* **PROBLEM TO SOLVE**: Output exactly the lines from the one holding "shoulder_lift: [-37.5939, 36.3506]" through the final line of the entries.

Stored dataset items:
=======

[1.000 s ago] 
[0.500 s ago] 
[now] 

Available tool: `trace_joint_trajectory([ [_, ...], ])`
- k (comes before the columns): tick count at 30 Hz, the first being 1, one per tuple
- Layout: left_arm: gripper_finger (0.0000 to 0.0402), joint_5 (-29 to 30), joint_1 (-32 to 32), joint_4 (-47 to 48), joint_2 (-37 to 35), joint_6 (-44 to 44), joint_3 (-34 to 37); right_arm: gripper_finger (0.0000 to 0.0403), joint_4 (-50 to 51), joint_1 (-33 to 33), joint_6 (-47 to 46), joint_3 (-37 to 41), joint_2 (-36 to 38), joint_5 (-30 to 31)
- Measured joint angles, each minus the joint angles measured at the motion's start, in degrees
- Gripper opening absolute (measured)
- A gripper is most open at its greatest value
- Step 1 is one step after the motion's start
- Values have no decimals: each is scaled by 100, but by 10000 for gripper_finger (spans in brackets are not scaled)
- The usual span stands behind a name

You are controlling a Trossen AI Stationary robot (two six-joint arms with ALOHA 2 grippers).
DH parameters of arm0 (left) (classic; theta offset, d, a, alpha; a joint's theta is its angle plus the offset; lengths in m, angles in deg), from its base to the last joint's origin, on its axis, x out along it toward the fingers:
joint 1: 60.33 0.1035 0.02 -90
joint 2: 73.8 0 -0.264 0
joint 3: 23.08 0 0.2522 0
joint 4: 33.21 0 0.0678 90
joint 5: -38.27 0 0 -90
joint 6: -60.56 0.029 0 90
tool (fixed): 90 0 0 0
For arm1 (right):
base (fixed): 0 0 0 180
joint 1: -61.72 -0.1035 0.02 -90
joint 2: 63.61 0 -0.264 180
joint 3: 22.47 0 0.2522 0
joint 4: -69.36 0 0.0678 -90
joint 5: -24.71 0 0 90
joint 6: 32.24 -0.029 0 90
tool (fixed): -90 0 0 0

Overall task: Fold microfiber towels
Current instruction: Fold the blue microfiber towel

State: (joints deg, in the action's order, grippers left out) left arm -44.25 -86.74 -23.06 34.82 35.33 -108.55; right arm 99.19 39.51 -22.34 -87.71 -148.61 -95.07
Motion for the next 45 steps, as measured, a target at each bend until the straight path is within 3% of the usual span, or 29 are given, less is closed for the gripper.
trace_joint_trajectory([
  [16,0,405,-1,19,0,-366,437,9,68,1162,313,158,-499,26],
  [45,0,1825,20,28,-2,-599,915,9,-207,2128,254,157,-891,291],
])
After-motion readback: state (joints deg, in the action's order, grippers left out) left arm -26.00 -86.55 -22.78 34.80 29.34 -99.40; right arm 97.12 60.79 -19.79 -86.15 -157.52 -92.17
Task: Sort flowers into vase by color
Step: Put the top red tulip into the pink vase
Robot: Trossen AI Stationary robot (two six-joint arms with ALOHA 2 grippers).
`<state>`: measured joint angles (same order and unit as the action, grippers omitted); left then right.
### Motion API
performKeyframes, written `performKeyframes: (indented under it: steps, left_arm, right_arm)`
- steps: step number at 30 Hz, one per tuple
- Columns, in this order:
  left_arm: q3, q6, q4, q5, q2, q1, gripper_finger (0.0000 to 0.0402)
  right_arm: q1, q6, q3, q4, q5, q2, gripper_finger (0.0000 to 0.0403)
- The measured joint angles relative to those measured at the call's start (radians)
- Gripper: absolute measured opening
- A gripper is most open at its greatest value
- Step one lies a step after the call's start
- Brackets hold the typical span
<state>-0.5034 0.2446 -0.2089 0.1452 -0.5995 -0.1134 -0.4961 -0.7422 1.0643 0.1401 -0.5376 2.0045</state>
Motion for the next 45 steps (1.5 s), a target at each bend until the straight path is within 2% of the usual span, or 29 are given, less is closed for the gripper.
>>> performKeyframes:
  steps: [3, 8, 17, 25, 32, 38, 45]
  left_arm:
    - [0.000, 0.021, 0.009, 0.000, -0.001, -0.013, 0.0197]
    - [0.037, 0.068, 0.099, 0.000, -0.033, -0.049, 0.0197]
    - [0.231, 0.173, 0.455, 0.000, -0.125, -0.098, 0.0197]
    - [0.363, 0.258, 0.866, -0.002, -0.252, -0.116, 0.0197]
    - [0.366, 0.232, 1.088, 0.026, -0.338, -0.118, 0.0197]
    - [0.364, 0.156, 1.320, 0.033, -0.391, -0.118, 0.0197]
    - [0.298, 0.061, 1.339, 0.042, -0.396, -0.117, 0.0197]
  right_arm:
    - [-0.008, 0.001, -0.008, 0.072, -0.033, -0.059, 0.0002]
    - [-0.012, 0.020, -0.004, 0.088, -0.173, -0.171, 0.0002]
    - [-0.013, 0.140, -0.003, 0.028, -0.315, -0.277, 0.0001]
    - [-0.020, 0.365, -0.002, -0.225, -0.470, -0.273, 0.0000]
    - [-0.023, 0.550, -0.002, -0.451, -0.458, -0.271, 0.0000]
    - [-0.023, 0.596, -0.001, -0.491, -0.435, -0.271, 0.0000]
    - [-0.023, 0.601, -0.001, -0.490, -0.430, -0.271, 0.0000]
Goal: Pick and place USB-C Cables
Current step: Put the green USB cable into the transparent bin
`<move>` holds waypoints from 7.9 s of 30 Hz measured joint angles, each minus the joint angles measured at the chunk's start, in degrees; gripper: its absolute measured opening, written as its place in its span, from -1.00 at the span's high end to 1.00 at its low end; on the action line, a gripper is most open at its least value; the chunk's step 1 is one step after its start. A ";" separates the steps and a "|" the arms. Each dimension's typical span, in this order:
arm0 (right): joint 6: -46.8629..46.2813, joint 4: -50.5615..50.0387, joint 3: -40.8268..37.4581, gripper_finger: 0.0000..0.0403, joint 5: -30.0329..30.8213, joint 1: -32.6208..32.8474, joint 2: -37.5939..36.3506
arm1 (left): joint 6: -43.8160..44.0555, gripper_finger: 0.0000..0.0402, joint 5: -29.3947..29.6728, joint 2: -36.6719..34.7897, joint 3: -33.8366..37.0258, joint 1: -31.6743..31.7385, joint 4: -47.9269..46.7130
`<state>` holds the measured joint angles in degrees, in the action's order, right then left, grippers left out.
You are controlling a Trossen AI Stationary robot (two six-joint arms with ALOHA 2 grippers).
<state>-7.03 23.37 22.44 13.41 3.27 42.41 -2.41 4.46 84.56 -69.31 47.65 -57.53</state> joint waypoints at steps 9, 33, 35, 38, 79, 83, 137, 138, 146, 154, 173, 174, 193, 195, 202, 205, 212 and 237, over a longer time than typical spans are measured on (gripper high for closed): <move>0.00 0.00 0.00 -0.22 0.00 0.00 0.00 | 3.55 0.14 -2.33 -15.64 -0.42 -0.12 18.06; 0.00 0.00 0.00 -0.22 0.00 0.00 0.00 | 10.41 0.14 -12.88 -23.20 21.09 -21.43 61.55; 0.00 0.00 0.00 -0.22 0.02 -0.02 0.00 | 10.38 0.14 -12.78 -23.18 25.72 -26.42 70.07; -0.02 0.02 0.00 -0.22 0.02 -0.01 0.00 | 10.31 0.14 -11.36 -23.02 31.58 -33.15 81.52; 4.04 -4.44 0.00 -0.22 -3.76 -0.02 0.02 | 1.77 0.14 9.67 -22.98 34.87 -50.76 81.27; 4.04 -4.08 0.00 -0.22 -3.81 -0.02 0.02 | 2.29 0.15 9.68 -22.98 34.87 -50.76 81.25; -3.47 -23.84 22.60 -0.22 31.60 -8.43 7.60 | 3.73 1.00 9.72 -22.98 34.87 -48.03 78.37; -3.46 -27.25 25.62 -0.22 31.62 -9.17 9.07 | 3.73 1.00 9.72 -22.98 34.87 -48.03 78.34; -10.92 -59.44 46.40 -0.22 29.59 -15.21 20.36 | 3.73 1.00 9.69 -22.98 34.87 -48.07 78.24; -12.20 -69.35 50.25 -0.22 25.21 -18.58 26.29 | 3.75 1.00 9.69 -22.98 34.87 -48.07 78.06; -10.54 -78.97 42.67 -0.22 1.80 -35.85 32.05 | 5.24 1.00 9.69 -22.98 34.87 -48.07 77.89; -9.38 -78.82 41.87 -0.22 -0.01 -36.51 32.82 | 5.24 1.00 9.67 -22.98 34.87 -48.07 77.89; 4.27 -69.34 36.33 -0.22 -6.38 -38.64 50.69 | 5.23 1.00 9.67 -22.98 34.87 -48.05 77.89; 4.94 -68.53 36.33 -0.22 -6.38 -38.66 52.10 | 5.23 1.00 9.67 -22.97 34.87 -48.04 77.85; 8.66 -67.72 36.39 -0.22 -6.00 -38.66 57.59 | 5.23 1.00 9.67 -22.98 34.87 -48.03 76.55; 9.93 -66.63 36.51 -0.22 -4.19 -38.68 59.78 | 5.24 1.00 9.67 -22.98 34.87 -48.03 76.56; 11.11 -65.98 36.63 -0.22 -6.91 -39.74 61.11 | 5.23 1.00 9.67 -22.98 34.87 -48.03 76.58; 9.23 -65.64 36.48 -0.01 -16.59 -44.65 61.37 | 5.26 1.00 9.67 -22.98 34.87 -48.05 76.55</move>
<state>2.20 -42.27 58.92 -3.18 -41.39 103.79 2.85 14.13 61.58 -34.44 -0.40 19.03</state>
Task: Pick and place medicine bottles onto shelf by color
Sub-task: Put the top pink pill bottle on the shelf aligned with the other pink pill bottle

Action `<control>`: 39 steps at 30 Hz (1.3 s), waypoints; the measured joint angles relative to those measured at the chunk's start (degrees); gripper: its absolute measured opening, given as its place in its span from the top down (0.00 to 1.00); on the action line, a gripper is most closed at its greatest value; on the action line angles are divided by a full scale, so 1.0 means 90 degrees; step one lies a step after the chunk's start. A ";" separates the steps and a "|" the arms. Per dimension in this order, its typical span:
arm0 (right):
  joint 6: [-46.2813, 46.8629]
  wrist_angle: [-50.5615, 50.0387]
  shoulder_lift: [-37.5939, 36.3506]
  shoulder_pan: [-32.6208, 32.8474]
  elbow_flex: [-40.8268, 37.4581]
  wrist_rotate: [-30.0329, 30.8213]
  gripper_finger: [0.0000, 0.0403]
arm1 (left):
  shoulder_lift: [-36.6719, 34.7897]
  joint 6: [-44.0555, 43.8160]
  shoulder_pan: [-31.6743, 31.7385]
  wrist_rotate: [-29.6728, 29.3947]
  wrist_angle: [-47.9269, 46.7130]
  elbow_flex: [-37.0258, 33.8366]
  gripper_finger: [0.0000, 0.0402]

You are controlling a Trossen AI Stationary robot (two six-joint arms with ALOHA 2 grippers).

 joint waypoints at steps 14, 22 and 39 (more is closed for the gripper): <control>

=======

* **EXPECTED OUTPUT**:
  shoulder_lift: [-37.5939, 36.3506]
  shoulder_pan: [-32.6208, 32.8474]
  elbow_flex: [-40.8268, 37.4581]
  wrist_rotate: [-30.0329, 30.8213]
  gripper_finger: [0.0000, 0.0403]
arm1 (left):
  shoulder_lift: [-36.6719, 34.7897]
  joint 6: [-44.0555, 43.8160]
  shoulder_pan: [-31.6743, 31.7385]
  wrist_rotate: [-29.6728, 29.3947]
  wrist_angle: [-47.9269, 46.7130]
  elbow_flex: [-37.0258, 33.8366]
  gripper_finger: [0.0000, 0.0402]

You are controlling a Trossen AI Stationary robot (two six-joint arms with ALOHA 2 grippers).

 joint waypoints at steps 14, 22 and 39 (more is closed for the gripper): <control>

This exercise is now complete.